On Monday, backer City Commissioner Joe Carollo agreed to pause the pilot program while the city works with Miami-Dade County officials to update the plan. But the Republican wasted no time going after his critics. Calling opponents “elitists” who have strayed into ‘not in my backyard’ (NIMBY)-style rhetoric, Carollo accused some critics of playing the “race card” in light of Virginia Key’s racial history.

“What does this have to do with the historical Black beach?” Carollo said in response to a question at the press conference. “That’s a mile and a half away, the place that we’re looking at. It’s got nothing to do with the historical Black beach, and those that are using that as the final straw to throw at us, they should be ashamed of themselves.”

    Carollo did not immediately respond to The Daily Beast’s request for comment.

    To David Peery, executive director and founder of the Miami Coalition to Advance Racial Equity, Carollo seems to be trying to “trivialize… the racial issues” in his plan to move homeless people to a flood-prone barrier island. Noting that a majority of homeless residents in Miami are Black, Perry slammed the idea of “dumping people” in an area that is miles away from the nearest grocery store.

    “This plan inherently has some racial issues, and for someone to say that we are playing the race card when we are talking about the homeless is absurd,” Peery told The Daily Beast. “He fully knows the significance of Virginia Key Beach and the segregation that this place represents for Black residents in Miami.”

    Peery noted that this is not the first time Carollo has spurred outrage amongst homeless advocates.

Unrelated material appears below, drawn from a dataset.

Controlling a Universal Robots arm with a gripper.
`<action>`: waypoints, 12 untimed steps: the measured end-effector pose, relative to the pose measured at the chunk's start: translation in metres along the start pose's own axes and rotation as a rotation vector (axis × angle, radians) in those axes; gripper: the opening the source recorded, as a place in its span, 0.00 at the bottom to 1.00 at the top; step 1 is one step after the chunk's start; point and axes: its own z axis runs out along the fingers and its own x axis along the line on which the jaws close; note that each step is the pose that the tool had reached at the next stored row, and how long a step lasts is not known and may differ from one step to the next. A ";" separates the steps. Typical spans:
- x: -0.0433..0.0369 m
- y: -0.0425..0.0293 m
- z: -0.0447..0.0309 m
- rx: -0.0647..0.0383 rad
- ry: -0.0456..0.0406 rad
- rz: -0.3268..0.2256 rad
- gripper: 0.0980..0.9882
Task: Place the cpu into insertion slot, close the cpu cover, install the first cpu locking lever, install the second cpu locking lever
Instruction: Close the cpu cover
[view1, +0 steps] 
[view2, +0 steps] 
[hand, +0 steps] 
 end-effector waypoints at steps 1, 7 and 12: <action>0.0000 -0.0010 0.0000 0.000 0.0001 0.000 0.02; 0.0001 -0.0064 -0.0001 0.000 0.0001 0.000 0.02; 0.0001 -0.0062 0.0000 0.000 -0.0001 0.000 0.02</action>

Around the time he first proposed the encampment program last October, the city commissioner was also instrumental in the passage of a new ordinance to clear tent encampments, which resulted in an ongoing lawsuit against the city of Miami.

    “This is all a distraction against the biggest problem: the whole plan is a racist plan,” he added.

    Commissioner Ken Russell, who voted against the plan and was present at a Saturday protest in Virginia Key, claimed victory to The Daily Beast on Tuesday, arguing that “activism built pressure for the policymakers to seek another solution.

    “I wouldn’t comment on another commissioner’s statement,” Russell added. “I am happy, however, that the program is not moving forward at this time.”